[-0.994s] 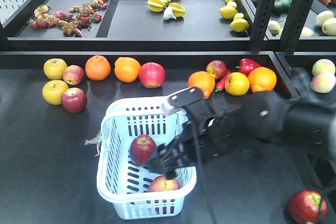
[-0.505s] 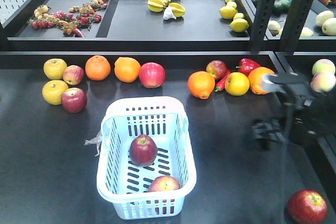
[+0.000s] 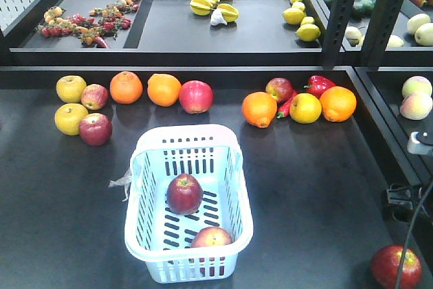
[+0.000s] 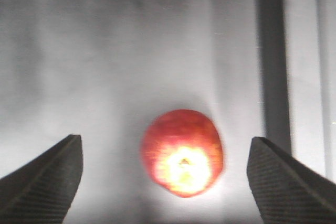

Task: Pick three apples into basket with both arms
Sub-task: 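Move the right gripper to the red apple nearest the robot and grasp it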

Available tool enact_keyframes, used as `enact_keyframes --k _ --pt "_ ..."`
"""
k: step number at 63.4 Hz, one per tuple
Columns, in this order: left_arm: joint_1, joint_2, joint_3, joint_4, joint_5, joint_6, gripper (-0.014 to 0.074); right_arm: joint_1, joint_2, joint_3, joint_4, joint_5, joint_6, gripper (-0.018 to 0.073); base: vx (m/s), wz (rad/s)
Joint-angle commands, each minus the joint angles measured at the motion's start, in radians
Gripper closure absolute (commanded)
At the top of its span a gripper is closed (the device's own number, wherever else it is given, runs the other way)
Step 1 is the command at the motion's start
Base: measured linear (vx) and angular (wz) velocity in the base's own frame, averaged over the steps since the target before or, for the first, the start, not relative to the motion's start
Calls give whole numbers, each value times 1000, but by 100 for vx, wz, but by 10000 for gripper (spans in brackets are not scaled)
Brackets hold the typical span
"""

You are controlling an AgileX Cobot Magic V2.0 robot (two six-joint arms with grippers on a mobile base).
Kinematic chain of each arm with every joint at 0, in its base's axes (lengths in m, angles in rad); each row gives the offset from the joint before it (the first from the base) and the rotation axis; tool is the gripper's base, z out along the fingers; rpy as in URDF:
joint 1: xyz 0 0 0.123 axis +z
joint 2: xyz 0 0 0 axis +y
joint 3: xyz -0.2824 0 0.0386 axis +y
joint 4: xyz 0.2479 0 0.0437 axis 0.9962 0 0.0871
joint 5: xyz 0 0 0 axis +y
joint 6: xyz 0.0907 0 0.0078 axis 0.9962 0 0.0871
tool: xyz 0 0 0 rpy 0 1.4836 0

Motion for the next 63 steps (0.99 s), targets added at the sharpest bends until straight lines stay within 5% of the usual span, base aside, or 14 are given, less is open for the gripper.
enact_keyframes --k 1,63 --pt "-1 8 -21 19 -58 -10 4 -7 4 -20 -19 -27 8 -43 0 0" --pt "-1 8 -21 19 -58 -10 4 -7 357 -20 -18 -116 7 -36 0 0"
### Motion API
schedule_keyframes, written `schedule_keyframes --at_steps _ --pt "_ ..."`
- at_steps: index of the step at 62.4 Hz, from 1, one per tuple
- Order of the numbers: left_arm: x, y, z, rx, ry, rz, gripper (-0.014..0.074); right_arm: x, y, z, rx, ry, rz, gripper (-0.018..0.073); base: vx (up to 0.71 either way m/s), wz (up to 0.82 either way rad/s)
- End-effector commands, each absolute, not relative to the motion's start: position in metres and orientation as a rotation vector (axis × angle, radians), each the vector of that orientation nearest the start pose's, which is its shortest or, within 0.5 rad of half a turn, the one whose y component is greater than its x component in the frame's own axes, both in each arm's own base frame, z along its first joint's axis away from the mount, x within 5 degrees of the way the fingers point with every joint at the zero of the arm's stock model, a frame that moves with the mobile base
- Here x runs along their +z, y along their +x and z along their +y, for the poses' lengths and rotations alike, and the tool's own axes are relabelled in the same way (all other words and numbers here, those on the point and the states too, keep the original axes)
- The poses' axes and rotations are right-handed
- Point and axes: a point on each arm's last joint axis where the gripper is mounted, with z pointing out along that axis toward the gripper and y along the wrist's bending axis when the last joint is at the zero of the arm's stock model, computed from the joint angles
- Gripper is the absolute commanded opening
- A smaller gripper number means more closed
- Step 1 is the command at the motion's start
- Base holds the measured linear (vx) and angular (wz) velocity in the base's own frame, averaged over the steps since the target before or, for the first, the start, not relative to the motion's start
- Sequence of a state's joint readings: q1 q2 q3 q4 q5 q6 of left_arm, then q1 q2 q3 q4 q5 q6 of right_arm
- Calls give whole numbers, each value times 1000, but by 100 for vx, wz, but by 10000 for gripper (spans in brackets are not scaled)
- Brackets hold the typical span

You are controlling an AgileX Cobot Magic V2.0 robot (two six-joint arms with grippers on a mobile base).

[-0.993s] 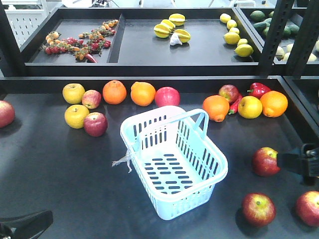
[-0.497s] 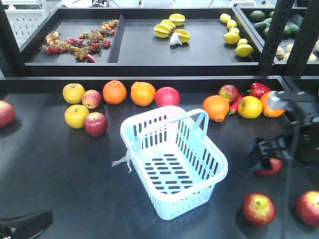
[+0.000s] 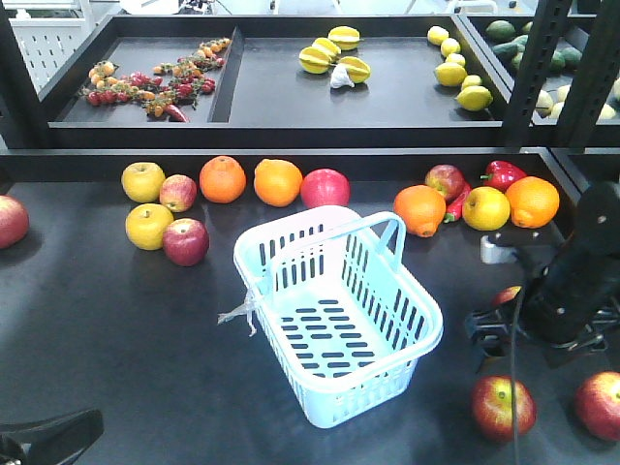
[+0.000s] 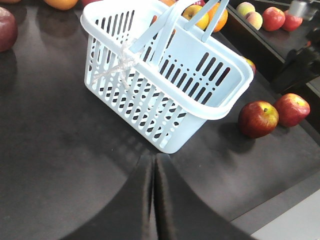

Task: Pick three apples into basket with both arms
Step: 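Reach the right gripper down and grasp the red apple beside the basket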

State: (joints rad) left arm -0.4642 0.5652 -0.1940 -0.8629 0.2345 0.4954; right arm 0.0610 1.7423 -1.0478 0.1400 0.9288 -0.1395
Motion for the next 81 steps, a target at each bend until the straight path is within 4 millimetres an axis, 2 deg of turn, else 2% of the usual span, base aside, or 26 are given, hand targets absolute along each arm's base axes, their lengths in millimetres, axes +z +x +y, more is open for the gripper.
schedule_keyframes --at_steps 1,29,46,54,60,65,70,78,81 --pt "230 95 -64 -700 188 2011 -8 185 315 29 170 -165 3042 650 0 0" --pt "230 95 -64 -700 188 2011 -8 134 326 26 109 -102 3157 634 0 0" --pt "230 95 -64 -700 188 2011 -8 112 326 24 68 -124 3220 621 0 0" --pt "230 95 -64 -700 188 2011 -8 112 326 24 69 -125 3227 573 0 0" --pt "230 95 -64 -700 188 2011 -8 112 324 24 71 -131 3243 489 0 0" --pt "230 95 -64 -700 188 2011 -8 117 322 24 76 -137 3260 403 0 0" --pt "230 95 -64 -700 188 2011 -8 130 319 24 78 -153 3241 318 0 0" --pt "230 95 -64 -700 188 2011 -8 169 313 23 73 -165 3150 190 0 0" --pt "230 95 -64 -700 188 2011 -8 192 308 23 73 -173 3085 148 0 0"
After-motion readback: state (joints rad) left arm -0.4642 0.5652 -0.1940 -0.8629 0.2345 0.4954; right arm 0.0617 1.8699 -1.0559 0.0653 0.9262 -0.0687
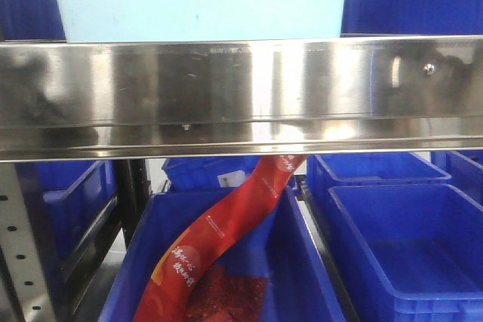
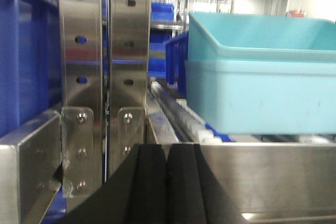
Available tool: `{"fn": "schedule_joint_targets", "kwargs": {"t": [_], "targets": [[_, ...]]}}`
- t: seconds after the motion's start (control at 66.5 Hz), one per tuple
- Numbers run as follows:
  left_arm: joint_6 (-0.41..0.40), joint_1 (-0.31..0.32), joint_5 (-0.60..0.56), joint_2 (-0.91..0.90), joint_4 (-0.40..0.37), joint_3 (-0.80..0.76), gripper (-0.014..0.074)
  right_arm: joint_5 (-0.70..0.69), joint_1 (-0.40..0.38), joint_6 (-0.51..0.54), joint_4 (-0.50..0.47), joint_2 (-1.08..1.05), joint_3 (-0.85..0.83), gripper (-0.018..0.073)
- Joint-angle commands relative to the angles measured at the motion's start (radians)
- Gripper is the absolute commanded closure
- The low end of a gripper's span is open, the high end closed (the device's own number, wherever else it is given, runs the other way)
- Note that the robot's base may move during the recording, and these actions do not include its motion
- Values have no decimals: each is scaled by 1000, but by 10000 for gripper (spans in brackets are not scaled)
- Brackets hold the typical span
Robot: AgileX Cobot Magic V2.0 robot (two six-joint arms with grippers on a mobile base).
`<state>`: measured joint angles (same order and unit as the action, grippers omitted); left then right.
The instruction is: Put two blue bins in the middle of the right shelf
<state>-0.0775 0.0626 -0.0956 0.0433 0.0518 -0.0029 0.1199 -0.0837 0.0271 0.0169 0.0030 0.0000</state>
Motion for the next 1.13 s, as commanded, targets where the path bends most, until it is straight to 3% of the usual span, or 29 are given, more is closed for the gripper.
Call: {"fn": "schedule_joint_targets", "kwargs": {"t": [0.0,0.135,1.113], "targets": [[3,-30,45,-43,-10,3,707,-15,-4,-4,-2,-3,0,725],[3,-68,96,-43,-2,3,707,-15,-4,-4,-2,-3,0,725],[3,-68,96,-43,4,3,707,-15,-4,-4,-2,-3,0,725]]}}
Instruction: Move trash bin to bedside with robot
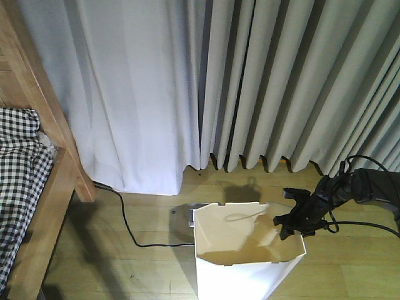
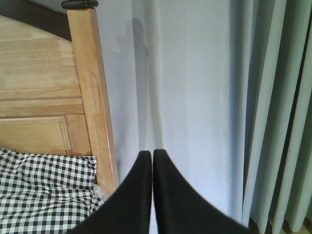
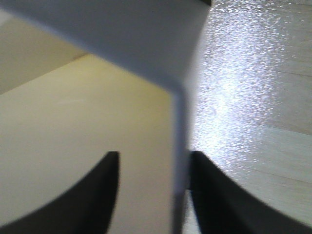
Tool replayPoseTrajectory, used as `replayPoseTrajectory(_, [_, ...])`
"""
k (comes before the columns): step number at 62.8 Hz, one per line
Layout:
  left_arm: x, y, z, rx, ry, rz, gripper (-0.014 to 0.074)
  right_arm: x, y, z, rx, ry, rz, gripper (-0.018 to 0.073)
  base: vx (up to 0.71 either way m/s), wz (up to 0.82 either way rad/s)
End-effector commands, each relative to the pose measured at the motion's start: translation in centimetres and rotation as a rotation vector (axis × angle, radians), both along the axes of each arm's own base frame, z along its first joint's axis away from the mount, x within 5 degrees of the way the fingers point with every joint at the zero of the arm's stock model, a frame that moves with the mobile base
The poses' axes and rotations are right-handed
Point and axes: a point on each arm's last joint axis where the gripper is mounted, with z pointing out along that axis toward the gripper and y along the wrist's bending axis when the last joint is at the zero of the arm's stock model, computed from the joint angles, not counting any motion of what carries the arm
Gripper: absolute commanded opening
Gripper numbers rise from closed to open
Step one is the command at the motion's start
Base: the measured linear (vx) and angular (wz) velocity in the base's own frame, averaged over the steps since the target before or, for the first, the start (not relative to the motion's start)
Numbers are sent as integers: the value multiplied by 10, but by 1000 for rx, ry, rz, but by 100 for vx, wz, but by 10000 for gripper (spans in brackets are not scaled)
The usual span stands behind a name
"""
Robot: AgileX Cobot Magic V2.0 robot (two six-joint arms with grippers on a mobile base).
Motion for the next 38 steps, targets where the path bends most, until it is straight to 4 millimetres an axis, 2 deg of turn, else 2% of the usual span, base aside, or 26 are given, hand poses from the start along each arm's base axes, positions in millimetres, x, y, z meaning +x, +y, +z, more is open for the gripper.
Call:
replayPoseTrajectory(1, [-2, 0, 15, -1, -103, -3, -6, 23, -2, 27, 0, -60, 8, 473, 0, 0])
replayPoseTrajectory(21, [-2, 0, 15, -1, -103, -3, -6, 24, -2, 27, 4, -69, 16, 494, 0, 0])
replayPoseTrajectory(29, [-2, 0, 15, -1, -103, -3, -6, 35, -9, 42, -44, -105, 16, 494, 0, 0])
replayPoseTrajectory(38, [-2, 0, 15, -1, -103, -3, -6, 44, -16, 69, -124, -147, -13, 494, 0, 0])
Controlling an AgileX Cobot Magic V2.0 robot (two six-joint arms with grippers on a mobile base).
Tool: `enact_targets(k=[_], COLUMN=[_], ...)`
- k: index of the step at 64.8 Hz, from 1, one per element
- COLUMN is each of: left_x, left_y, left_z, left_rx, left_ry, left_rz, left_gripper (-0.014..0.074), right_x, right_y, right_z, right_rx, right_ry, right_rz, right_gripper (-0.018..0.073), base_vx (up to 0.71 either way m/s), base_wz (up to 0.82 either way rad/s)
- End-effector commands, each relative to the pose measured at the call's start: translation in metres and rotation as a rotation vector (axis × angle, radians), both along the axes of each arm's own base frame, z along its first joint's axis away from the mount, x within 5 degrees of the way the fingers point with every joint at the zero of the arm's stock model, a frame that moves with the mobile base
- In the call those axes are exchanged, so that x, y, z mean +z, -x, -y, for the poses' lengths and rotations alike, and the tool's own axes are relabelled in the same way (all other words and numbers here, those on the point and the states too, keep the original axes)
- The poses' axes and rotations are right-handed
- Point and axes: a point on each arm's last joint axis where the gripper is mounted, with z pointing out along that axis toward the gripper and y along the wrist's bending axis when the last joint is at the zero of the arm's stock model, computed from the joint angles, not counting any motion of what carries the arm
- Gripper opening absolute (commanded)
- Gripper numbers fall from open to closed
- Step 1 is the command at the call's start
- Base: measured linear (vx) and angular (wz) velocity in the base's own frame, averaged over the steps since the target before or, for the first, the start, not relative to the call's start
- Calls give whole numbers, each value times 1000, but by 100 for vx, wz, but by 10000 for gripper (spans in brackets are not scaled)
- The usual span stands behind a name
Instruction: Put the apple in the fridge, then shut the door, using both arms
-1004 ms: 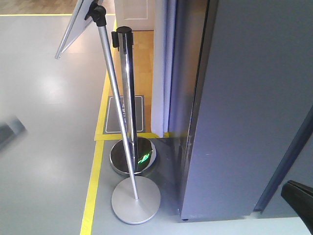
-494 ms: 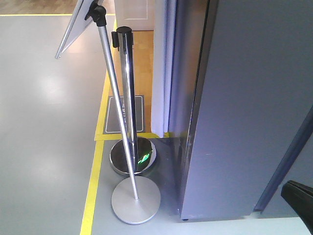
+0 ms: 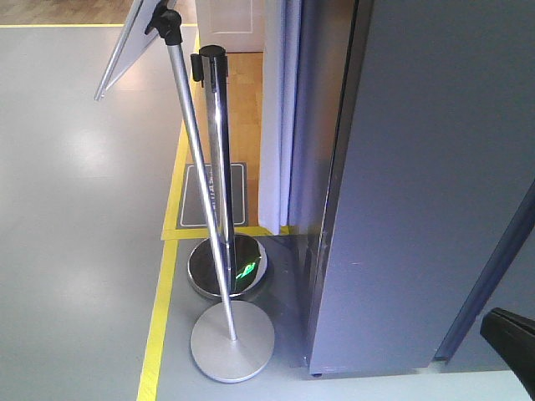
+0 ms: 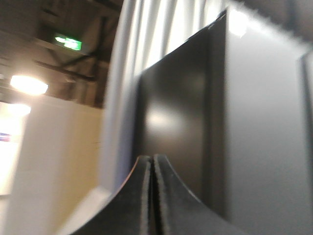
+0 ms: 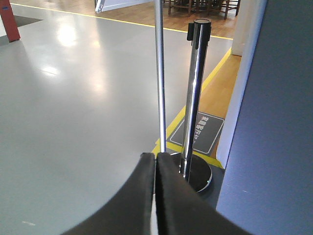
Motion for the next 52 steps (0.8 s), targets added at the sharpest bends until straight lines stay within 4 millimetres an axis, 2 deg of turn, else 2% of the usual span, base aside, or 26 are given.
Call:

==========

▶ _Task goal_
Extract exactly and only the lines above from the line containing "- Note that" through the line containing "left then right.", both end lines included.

▶ _Response_
- Note that the robot's base may move during the recording, and these actions do not include its motion
- Values have no decimals: each is scaled by 1000, but by 10000 for gripper (spans in brackets are not scaled)
- Brackets hold the typical span
Robot: AgileX Cobot Magic V2.0 robot (two six-joint arms with grippers on a mobile base).
`<state>`: measured joint angles (same order and unit as the action, grippers omitted); left then right.

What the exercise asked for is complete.